▶ [YOUR OBJECTIVE]: Copy out, exactly, the first line of the entries below and every line after it through the one containing "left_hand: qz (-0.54".

· · ·

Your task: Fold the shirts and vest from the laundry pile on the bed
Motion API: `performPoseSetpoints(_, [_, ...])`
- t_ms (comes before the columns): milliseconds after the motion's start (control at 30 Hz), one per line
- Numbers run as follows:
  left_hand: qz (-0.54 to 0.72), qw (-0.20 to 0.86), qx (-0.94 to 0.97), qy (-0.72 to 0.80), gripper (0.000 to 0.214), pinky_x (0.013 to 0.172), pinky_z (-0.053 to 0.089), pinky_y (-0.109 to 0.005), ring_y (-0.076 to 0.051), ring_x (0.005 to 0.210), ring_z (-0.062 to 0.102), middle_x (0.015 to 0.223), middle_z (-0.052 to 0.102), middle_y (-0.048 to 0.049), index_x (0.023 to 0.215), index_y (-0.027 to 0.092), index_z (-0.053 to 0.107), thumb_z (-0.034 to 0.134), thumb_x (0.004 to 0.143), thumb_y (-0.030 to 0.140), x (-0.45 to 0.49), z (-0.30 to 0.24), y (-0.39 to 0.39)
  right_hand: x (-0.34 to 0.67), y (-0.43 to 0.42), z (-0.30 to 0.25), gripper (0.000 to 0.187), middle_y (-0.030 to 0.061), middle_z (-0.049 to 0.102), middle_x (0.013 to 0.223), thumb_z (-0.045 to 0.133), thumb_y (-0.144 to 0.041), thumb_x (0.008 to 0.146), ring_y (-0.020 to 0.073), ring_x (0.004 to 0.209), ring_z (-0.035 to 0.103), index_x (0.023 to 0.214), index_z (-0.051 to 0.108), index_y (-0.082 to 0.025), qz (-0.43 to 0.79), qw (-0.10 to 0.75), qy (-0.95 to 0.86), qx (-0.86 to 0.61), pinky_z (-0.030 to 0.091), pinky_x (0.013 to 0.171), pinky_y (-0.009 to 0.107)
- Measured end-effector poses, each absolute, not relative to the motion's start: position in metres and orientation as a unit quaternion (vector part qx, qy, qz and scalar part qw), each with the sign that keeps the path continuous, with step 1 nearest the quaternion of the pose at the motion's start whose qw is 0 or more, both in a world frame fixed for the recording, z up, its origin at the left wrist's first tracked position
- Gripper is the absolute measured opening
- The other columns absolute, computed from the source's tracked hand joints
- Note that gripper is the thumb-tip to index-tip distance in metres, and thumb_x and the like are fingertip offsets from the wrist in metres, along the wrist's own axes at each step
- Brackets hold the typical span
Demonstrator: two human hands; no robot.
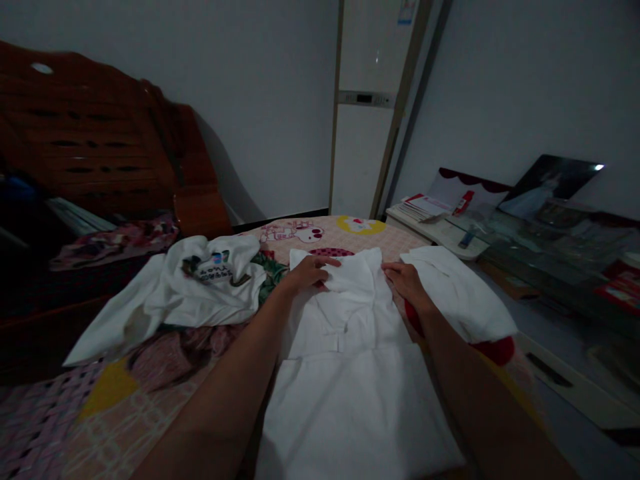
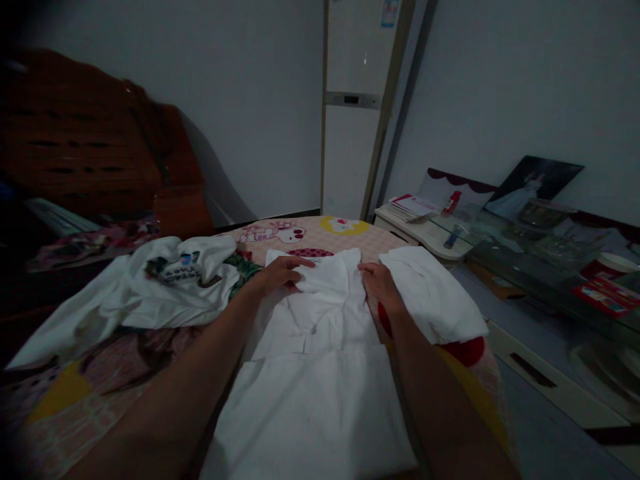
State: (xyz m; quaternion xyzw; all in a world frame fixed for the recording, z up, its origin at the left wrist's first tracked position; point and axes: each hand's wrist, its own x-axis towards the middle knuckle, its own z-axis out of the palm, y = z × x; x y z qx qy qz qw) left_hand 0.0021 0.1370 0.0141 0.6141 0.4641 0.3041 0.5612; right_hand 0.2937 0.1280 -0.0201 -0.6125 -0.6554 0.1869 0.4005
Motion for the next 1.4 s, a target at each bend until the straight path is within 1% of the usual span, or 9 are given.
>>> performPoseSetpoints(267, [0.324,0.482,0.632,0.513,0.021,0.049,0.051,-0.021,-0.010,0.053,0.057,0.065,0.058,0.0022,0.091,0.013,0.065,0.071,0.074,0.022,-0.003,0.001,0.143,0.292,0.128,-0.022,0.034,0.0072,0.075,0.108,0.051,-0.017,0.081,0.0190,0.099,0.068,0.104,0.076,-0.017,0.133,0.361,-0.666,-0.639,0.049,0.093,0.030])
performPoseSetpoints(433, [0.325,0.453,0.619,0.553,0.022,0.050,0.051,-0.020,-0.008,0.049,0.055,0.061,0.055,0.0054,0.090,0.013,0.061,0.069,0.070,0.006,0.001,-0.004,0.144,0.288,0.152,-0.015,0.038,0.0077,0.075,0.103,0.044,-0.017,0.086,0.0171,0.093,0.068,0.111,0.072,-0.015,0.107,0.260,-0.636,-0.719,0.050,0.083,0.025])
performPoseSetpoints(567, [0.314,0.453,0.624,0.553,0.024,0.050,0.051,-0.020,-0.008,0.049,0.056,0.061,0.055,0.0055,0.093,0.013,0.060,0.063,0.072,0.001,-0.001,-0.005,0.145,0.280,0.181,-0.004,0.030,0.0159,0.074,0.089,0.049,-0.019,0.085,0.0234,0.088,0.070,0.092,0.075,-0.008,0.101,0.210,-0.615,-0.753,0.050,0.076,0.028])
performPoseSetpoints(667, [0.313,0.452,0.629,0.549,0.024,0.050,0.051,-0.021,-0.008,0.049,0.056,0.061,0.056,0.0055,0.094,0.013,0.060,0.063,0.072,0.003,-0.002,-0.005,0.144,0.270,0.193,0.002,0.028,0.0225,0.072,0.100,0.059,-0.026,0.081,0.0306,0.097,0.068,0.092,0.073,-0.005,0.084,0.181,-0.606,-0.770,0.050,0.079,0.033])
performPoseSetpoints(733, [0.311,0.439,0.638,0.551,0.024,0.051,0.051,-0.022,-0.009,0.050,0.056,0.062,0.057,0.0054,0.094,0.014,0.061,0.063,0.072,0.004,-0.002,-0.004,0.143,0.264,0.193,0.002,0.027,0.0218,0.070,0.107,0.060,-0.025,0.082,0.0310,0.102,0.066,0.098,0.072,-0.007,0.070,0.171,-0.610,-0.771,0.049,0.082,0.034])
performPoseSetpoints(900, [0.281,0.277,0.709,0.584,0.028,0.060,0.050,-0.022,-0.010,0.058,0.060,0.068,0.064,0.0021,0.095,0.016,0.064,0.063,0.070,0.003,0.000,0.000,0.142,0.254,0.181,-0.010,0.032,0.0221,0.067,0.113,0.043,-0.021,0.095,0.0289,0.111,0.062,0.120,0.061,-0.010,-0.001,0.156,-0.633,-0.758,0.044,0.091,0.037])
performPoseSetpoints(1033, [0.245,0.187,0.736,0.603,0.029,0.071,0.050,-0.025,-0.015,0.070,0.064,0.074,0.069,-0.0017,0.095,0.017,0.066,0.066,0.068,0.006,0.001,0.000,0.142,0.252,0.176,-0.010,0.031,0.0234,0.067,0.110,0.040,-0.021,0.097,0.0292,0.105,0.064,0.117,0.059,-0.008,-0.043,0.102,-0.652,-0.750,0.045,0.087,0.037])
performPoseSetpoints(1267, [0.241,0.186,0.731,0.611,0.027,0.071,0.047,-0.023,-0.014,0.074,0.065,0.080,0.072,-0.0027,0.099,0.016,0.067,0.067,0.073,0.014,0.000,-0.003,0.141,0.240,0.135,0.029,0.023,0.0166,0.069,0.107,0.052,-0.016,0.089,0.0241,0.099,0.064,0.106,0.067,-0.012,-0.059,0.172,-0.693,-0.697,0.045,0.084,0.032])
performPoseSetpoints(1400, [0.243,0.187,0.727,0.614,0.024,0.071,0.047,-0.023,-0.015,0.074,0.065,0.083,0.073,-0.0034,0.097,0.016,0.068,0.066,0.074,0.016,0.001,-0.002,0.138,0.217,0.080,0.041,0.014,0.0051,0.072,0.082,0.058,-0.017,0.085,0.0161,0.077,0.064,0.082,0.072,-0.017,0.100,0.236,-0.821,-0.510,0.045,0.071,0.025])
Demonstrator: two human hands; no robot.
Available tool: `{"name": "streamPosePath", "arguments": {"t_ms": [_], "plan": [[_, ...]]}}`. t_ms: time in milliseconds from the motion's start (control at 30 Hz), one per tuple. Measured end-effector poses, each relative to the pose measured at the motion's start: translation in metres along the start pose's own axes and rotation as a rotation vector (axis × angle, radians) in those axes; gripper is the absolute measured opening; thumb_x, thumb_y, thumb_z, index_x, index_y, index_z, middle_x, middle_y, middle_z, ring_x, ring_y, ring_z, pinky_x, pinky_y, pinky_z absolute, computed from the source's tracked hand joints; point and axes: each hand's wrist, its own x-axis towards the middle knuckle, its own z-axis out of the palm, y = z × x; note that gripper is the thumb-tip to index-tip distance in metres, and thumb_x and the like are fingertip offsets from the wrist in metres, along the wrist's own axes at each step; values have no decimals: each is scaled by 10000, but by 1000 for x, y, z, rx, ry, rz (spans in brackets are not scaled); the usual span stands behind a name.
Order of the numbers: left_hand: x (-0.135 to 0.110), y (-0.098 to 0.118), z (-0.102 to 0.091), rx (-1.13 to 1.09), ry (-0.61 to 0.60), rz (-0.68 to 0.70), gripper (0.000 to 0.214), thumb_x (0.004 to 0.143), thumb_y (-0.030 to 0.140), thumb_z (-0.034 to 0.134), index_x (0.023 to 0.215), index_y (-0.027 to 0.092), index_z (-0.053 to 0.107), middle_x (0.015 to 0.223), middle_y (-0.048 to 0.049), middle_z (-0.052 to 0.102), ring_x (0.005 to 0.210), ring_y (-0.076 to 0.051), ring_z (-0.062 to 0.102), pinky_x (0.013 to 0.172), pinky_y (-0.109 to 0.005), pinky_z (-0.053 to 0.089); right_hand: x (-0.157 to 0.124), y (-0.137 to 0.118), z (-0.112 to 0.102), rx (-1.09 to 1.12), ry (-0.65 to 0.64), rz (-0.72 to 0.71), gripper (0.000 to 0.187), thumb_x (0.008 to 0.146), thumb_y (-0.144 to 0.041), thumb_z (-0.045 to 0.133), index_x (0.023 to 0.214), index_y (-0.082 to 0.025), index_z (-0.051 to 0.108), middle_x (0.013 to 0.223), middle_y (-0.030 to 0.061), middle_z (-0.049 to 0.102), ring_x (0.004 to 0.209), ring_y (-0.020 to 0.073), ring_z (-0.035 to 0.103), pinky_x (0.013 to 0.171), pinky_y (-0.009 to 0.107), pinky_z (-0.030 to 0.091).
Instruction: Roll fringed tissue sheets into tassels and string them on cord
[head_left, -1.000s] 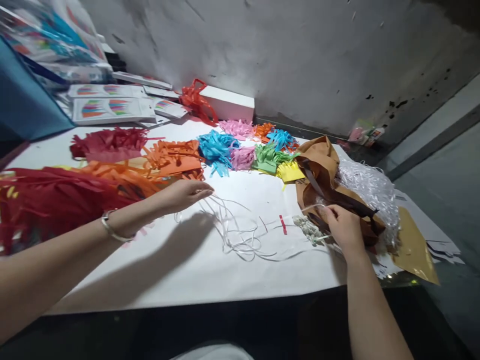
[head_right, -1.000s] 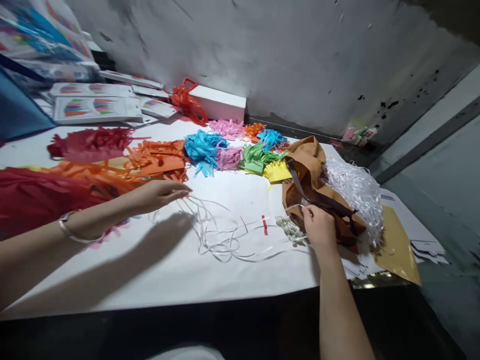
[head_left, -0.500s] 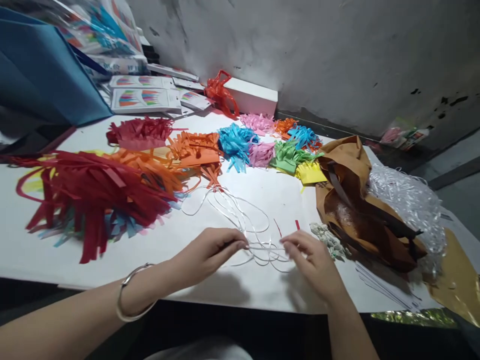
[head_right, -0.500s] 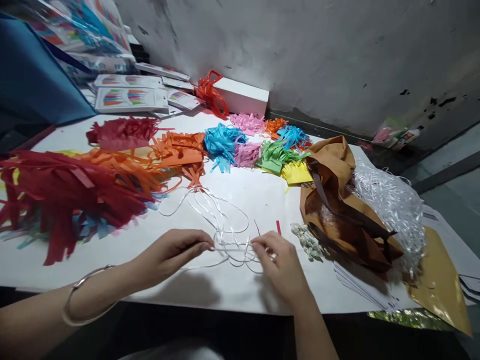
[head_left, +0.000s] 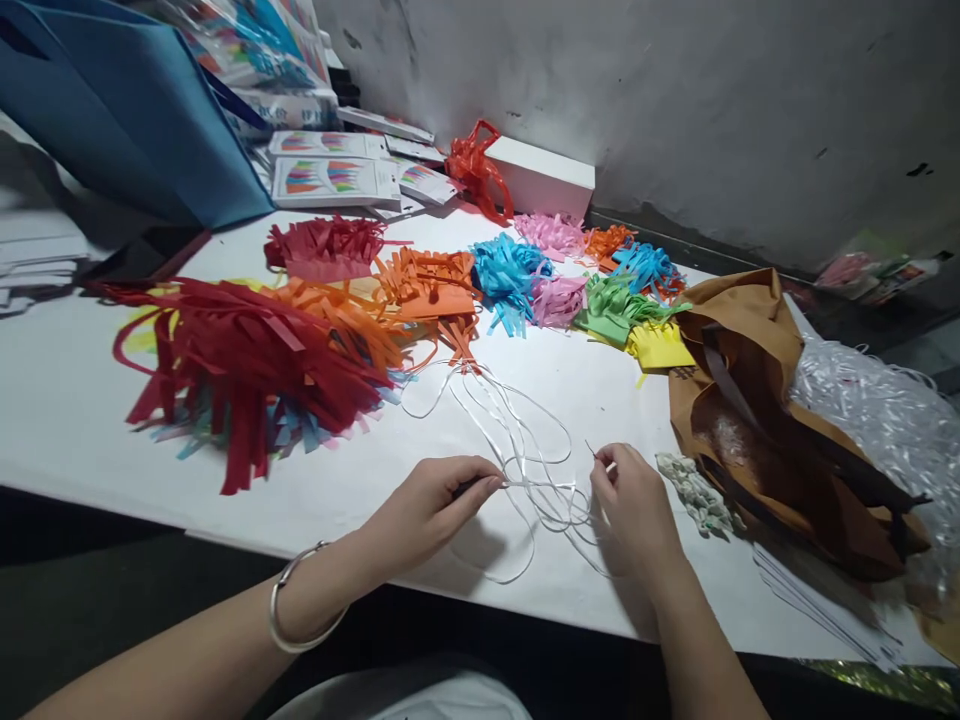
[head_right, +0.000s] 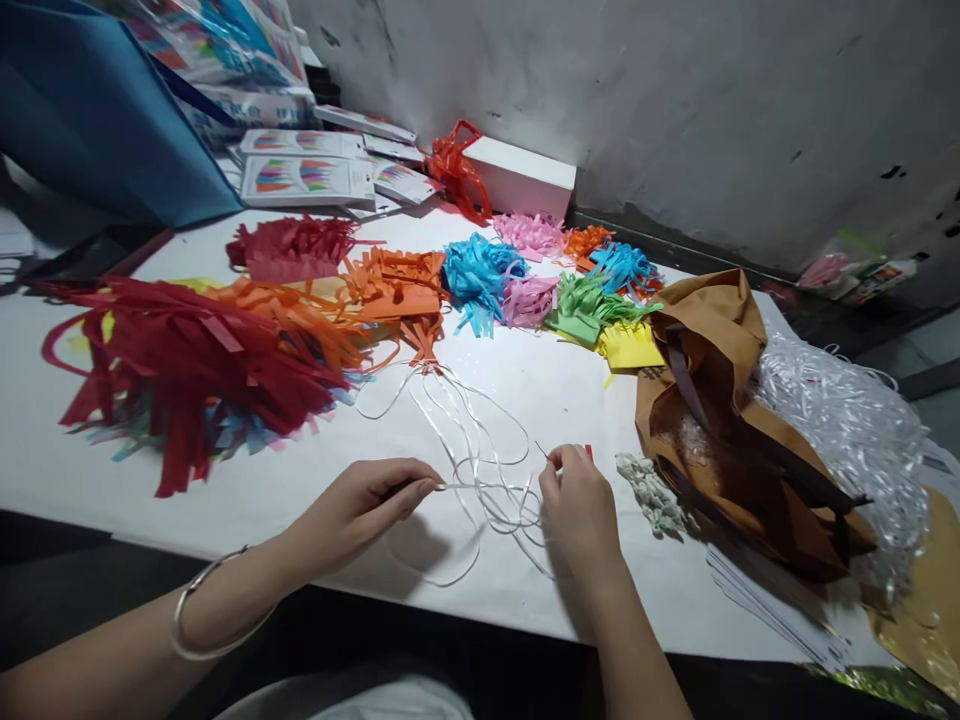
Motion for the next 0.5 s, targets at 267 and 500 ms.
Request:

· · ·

▶ [EXERCISE RESULT]:
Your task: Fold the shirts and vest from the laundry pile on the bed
Motion API: `performPoseSetpoints(_, [_, ...])`
- t_ms (comes before the columns): milliseconds after the motion's start (control at 30 Hz), one per line
- Numbers run as follows:
  left_hand: qz (-0.54 to 0.72), qw (-0.20 to 0.86), qx (-0.94 to 0.97), qy (-0.72 to 0.80), gripper (0.000 to 0.214), pinky_x (0.013 to 0.172), pinky_z (-0.053 to 0.089), pinky_y (-0.109 to 0.005), ring_y (-0.076 to 0.051), ring_x (0.005 to 0.210), ring_z (-0.062 to 0.102), middle_x (0.015 to 0.223), middle_z (-0.052 to 0.102), middle_y (-0.048 to 0.049), index_x (0.023 to 0.215), index_y (-0.027 to 0.092), index_z (-0.053 to 0.107), thumb_z (-0.034 to 0.134), thumb_x (0.004 to 0.143), thumb_y (-0.030 to 0.140), x (-0.45 to 0.49), z (-0.30 to 0.24), y (-0.39 to 0.39)

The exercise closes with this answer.